Key risks include the legacy of negative equity and accumulated losses, the inherently thin and volatile margins of the hospital industry, and the possibility that recent cost and margin gains may be difficult to sustain amid wage pressures and regulatory changes. The shrinking asset base and history of divestitures highlight that part of the turnaround has come from contraction rather than organic growth.
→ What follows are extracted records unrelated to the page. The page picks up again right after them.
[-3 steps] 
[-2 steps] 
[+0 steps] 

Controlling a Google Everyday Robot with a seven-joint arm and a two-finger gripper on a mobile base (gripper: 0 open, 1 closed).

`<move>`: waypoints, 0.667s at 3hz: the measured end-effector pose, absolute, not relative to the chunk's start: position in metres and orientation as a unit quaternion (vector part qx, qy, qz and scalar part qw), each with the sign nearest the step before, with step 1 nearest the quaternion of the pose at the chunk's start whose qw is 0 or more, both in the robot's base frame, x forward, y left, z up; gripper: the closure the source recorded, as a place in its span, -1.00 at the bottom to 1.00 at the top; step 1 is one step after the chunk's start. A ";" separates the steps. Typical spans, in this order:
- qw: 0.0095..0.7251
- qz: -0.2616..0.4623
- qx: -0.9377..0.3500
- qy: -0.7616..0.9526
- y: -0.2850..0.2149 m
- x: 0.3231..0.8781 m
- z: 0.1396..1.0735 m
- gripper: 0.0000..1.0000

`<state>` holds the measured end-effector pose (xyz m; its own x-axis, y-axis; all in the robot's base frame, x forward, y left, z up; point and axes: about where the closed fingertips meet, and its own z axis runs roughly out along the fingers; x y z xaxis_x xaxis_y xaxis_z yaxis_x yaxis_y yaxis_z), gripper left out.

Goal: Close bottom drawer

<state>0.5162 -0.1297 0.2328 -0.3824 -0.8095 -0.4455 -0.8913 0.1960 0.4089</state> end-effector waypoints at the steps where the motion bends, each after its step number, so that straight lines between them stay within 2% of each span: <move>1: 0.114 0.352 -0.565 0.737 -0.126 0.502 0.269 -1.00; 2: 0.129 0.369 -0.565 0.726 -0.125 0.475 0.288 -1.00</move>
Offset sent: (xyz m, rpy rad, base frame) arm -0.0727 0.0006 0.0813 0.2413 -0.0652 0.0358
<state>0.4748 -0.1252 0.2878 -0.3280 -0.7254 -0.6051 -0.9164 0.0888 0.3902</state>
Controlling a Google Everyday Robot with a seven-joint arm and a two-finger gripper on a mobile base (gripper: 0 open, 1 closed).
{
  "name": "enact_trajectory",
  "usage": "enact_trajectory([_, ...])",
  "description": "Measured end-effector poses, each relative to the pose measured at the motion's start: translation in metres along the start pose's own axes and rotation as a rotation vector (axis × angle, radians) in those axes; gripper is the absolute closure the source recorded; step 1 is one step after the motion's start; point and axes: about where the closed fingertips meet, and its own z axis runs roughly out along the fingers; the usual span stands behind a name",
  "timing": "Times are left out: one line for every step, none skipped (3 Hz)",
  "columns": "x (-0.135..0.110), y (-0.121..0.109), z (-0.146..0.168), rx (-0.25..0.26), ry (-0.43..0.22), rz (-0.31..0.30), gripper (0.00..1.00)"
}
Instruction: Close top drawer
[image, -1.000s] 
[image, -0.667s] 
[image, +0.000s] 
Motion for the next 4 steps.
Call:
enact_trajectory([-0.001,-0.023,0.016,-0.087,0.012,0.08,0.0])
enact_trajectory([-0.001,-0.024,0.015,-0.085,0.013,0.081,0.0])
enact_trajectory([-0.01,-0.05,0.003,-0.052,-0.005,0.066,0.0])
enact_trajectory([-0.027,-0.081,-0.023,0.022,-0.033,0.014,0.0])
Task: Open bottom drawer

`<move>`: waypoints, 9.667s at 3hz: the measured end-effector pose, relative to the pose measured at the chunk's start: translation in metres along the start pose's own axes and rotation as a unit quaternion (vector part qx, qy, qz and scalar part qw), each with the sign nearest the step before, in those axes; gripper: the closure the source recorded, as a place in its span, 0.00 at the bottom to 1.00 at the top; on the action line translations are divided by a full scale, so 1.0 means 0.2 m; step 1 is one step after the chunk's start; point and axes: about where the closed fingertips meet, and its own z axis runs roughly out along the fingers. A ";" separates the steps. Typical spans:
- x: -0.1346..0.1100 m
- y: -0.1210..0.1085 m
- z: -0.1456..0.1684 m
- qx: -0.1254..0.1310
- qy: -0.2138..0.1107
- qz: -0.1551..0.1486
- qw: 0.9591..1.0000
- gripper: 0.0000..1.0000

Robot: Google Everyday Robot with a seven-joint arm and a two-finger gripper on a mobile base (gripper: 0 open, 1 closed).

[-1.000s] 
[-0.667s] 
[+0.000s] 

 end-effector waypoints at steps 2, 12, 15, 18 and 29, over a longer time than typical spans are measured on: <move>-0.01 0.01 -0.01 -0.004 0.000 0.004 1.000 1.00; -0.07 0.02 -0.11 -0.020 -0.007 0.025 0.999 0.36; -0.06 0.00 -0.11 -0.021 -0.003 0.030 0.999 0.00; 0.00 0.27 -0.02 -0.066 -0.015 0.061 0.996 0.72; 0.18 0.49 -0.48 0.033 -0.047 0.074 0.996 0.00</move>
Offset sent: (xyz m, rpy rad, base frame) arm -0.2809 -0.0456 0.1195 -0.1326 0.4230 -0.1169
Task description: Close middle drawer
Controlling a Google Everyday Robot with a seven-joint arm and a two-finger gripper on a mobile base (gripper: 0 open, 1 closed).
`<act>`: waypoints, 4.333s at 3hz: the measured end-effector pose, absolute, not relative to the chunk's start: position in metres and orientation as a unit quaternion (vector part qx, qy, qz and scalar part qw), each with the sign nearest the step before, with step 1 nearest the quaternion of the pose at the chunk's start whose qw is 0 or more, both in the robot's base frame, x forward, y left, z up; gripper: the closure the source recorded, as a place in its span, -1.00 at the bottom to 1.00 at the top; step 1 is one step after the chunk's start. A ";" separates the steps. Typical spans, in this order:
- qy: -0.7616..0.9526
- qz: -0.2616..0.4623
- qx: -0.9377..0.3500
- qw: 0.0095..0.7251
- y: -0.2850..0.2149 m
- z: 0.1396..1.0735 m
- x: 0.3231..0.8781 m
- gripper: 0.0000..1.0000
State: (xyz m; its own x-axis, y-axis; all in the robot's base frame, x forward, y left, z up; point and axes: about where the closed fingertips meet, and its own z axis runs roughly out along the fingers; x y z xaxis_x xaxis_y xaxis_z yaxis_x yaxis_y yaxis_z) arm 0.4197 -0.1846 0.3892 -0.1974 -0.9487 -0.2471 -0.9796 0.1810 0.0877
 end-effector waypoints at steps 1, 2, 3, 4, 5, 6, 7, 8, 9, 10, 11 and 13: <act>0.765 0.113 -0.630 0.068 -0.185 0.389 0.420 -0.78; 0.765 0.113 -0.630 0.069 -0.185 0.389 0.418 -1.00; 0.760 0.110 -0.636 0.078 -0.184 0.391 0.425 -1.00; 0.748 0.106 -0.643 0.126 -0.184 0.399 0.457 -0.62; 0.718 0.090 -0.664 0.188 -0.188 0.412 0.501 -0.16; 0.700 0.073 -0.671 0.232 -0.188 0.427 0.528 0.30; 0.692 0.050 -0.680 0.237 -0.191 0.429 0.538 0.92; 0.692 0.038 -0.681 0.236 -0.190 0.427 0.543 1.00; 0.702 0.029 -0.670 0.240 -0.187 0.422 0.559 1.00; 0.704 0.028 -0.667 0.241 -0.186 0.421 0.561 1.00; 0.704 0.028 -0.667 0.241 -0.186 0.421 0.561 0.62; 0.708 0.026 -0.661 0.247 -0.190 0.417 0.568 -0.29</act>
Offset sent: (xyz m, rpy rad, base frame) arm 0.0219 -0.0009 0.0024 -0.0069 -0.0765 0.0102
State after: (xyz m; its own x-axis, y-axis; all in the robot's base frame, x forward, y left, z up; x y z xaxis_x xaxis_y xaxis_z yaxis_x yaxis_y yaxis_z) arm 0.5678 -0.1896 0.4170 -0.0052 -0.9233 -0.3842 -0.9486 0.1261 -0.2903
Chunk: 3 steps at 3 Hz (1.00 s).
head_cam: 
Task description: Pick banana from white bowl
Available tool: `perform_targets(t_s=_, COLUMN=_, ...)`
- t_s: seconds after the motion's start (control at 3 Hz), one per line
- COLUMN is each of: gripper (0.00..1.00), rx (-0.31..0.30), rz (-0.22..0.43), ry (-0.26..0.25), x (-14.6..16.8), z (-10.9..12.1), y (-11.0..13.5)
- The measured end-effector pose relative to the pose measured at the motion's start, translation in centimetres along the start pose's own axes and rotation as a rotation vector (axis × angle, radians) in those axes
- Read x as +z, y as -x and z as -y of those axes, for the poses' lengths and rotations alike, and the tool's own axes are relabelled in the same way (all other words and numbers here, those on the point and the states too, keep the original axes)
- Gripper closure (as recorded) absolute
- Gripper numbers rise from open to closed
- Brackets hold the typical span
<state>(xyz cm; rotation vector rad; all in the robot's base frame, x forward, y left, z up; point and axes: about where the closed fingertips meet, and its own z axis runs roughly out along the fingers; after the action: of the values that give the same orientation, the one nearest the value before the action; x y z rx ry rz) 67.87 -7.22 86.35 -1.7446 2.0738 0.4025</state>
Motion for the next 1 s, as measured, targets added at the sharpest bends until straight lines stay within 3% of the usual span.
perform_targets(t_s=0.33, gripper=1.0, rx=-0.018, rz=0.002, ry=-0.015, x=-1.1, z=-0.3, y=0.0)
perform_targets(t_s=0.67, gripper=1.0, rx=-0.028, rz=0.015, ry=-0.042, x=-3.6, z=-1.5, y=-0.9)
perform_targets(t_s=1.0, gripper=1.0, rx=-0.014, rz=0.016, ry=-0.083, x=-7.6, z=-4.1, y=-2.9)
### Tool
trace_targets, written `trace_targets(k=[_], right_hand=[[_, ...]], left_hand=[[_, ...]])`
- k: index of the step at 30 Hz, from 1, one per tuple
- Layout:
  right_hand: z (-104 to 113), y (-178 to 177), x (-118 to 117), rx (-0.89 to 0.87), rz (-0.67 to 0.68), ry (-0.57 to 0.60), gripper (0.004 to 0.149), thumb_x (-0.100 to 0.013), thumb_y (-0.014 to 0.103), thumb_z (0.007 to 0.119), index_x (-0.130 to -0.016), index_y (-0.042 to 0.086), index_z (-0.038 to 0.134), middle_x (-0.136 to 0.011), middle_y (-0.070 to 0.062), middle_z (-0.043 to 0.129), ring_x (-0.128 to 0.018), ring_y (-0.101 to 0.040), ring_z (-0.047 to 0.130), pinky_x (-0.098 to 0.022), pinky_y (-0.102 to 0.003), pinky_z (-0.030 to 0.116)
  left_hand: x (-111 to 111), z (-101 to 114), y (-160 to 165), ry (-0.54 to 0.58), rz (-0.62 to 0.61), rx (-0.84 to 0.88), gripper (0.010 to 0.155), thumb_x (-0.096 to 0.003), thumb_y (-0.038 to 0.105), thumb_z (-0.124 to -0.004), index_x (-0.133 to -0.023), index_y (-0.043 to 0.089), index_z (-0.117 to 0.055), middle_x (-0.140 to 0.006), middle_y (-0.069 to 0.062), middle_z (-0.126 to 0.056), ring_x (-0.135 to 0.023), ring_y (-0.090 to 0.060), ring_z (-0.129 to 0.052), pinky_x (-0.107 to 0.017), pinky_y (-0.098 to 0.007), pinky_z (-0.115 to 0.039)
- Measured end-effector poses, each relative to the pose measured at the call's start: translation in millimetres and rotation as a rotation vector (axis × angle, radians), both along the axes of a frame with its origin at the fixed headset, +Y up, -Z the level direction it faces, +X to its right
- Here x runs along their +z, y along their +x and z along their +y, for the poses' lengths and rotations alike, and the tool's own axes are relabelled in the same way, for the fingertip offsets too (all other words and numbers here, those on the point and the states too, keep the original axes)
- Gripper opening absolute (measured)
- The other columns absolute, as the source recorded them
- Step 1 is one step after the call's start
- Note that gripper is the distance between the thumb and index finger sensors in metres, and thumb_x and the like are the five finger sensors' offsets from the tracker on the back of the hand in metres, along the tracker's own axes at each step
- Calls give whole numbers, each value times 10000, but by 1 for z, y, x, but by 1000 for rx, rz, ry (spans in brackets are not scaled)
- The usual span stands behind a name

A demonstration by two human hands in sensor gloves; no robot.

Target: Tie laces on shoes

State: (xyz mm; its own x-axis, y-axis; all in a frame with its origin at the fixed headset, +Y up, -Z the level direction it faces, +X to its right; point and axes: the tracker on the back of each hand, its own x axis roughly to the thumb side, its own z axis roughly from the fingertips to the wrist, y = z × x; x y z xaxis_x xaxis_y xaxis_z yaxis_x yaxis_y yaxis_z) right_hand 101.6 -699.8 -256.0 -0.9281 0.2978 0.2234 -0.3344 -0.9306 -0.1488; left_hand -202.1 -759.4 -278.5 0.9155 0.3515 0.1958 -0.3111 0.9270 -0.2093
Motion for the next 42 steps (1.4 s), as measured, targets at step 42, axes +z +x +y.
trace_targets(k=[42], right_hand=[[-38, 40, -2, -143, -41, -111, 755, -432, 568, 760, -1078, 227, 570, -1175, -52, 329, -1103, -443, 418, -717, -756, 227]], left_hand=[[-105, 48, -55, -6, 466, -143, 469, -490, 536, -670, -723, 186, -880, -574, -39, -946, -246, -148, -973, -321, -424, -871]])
Competitive and technological pressures remain intense, and any missteps in execution could quickly erode the financial progress made so far.

Outlook

The overall trajectory for CYH appears cautiously improving: operations are more efficient, cash flows are stronger, and leverage is much lower than in the past. However, the company is still in a rehabilitation phase, working its way out of a heavily damaged equity position in a challenging industry. Future performance will likely hinge on CYH’s ability to maintain disciplined cost control, continue leveraging its technology investments, and selectively grow or optimize its portfolio, all while managing the ongoing headwinds that face hospital operators across the country.